===== EXERCISE MATERIAL

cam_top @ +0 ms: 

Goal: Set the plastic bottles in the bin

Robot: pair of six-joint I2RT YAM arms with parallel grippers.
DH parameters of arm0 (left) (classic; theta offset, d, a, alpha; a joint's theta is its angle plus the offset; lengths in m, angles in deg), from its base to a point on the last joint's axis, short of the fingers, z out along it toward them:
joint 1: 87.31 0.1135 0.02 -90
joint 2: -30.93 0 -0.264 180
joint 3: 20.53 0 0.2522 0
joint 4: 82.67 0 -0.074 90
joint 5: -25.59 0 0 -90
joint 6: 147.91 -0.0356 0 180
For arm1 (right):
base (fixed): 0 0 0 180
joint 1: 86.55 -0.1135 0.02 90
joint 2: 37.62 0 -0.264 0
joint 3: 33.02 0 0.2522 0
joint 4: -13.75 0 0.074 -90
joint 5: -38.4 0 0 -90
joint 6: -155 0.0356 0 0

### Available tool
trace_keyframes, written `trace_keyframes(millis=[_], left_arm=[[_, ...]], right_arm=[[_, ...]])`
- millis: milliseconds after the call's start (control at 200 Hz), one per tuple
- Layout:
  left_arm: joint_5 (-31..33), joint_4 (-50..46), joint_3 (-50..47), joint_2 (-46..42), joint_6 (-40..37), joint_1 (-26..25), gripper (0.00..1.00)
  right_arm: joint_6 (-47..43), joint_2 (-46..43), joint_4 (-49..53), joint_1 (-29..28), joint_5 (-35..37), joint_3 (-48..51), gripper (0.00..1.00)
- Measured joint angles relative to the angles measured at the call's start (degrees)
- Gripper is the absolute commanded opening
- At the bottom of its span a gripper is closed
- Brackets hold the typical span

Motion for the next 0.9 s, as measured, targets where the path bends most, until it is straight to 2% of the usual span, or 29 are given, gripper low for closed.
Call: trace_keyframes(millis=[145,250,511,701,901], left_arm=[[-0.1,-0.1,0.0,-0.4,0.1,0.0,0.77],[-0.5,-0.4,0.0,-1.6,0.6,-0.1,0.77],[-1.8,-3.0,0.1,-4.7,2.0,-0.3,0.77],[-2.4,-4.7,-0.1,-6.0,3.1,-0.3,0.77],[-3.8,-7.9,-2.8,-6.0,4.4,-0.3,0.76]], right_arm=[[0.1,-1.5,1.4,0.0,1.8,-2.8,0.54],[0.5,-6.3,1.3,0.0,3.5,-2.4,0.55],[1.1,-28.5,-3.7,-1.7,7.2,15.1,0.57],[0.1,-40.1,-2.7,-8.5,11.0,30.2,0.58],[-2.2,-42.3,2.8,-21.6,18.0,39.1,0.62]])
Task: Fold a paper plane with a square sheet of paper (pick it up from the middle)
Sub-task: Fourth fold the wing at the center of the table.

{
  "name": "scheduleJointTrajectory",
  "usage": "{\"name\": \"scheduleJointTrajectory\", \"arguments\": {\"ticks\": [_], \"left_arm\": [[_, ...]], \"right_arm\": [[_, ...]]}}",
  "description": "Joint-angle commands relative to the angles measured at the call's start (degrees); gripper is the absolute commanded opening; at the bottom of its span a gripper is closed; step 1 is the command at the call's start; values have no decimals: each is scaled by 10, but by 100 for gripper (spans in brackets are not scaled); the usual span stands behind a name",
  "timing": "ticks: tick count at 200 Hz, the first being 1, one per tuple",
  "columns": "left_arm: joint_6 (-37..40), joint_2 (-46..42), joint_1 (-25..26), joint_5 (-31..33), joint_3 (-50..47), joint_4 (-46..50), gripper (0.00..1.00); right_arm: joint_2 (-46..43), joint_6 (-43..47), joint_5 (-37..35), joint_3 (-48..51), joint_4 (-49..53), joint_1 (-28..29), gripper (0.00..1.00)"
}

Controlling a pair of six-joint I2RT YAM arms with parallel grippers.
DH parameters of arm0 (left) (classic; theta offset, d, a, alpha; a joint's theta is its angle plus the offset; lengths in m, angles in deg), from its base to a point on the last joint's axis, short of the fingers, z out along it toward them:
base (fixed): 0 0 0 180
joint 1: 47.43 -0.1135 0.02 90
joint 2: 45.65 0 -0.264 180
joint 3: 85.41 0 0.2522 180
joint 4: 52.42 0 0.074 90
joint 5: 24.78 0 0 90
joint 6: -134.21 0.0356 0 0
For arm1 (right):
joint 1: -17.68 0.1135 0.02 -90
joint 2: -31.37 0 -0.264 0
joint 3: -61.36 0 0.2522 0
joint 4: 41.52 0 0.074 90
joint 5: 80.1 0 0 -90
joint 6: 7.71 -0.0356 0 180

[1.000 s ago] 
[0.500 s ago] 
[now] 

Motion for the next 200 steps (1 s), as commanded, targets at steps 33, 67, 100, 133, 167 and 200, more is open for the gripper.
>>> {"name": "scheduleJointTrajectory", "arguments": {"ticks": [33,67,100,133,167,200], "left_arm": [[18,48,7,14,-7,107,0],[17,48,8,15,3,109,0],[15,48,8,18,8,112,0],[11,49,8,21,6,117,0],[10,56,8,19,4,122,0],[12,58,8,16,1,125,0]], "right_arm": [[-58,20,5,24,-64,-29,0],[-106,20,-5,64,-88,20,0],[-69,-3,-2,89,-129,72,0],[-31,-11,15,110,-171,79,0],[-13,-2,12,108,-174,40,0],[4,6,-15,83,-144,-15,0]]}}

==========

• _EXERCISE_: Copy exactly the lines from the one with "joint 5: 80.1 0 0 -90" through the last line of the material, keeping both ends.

• _TASK RESULT_:
joint 5: 80.1 0 0 -90
joint 6: 7.71 -0.0356 0 180

[1.000 s ago] 
[0.500 s ago] 
[now] 

Motion for the next 200 steps (1 s), as commanded, targets at steps 33, 67, 100, 133, 167 and 200, more is open for the gripper.
>>> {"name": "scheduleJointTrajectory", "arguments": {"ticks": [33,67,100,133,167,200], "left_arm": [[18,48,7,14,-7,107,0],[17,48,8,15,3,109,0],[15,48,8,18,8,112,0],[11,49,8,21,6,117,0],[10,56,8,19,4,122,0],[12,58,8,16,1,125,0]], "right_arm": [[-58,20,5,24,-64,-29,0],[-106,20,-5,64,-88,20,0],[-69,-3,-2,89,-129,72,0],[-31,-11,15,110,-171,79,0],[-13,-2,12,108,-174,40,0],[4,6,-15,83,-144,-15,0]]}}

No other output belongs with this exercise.